### Exercise directions:
The lines to reproduce run from the one containing "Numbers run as" to the end of the listing. Reproduce them exactly, both ends included, and nothing else.

++++++++++++++++++++

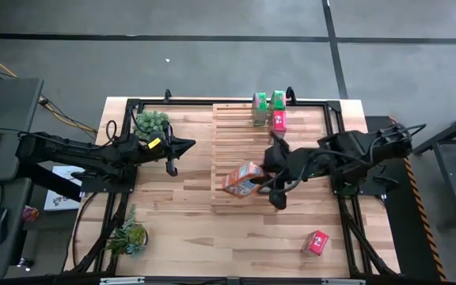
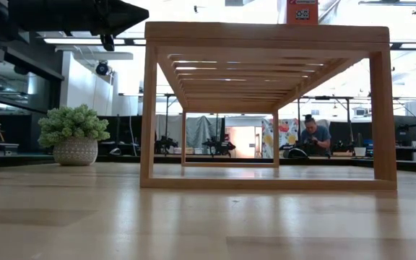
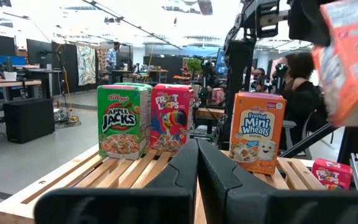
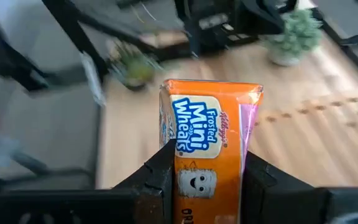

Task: Stack cereal on shelf
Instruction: Put the orange cereal box on the shelf aligned with the other orange cereal box

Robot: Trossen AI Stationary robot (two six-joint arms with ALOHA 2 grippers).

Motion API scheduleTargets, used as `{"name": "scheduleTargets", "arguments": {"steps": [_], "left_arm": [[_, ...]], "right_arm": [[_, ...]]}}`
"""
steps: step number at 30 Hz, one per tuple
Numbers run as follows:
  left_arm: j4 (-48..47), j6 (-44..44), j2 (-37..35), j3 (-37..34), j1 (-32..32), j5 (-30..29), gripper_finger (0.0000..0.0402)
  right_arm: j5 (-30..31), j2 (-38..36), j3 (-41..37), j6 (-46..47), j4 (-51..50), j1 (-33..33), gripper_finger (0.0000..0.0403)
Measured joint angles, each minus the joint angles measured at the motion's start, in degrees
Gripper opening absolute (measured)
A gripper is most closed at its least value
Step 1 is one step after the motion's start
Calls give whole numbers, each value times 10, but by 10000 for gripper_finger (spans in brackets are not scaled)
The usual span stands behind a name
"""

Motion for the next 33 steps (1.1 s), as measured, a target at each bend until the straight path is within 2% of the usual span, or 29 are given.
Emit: {"name": "scheduleTargets", "arguments": {"steps": [5, 12, 19, 26, 33], "left_arm": [[0, 0, 0, 0, 0, 0, 0], [-2, -11, 0, 0, 0, 0, 0], [-2, -15, 0, 0, 0, 0, 0], [-3, -15, 0, 0, 0, 0, 0], [-3, -15, 0, 0, 0, 0, 0]], "right_arm": [[17, 92, 121, -23, -149, 4, 97], [12, 187, 209, -38, -256, -1, 97], [15, 209, 220, -38, -317, -21, 97], [12, 215, 220, -32, -311, -47, 97], [8, 215, 220, -12, -314, -57, 116]]}}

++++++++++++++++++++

### Output for this task:
Numbers run as follows:
  left_arm: j4 (-48..47), j6 (-44..44), j2 (-37..35), j3 (-37..34), j1 (-32..32), j5 (-30..29), gripper_finger (0.0000..0.0402)
  right_arm: j5 (-30..31), j2 (-38..36), j3 (-41..37), j6 (-46..47), j4 (-51..50), j1 (-33..33), gripper_finger (0.0000..0.0403)
Measured joint angles, each minus the joint angles measured at the motion's start, in degrees
Gripper opening absolute (measured)
A gripper is most closed at its least value
Step 1 is one step after the motion's start
Calls give whole numbers, each value times 10, but by 10000 for gripper_finger (spans in brackets are not scaled)
The usual span stands behind a name
"""

Motion for the next 33 steps (1.1 s), as measured, a target at each bend until the straight path is within 2% of the usual span, or 29 are given.
Emit: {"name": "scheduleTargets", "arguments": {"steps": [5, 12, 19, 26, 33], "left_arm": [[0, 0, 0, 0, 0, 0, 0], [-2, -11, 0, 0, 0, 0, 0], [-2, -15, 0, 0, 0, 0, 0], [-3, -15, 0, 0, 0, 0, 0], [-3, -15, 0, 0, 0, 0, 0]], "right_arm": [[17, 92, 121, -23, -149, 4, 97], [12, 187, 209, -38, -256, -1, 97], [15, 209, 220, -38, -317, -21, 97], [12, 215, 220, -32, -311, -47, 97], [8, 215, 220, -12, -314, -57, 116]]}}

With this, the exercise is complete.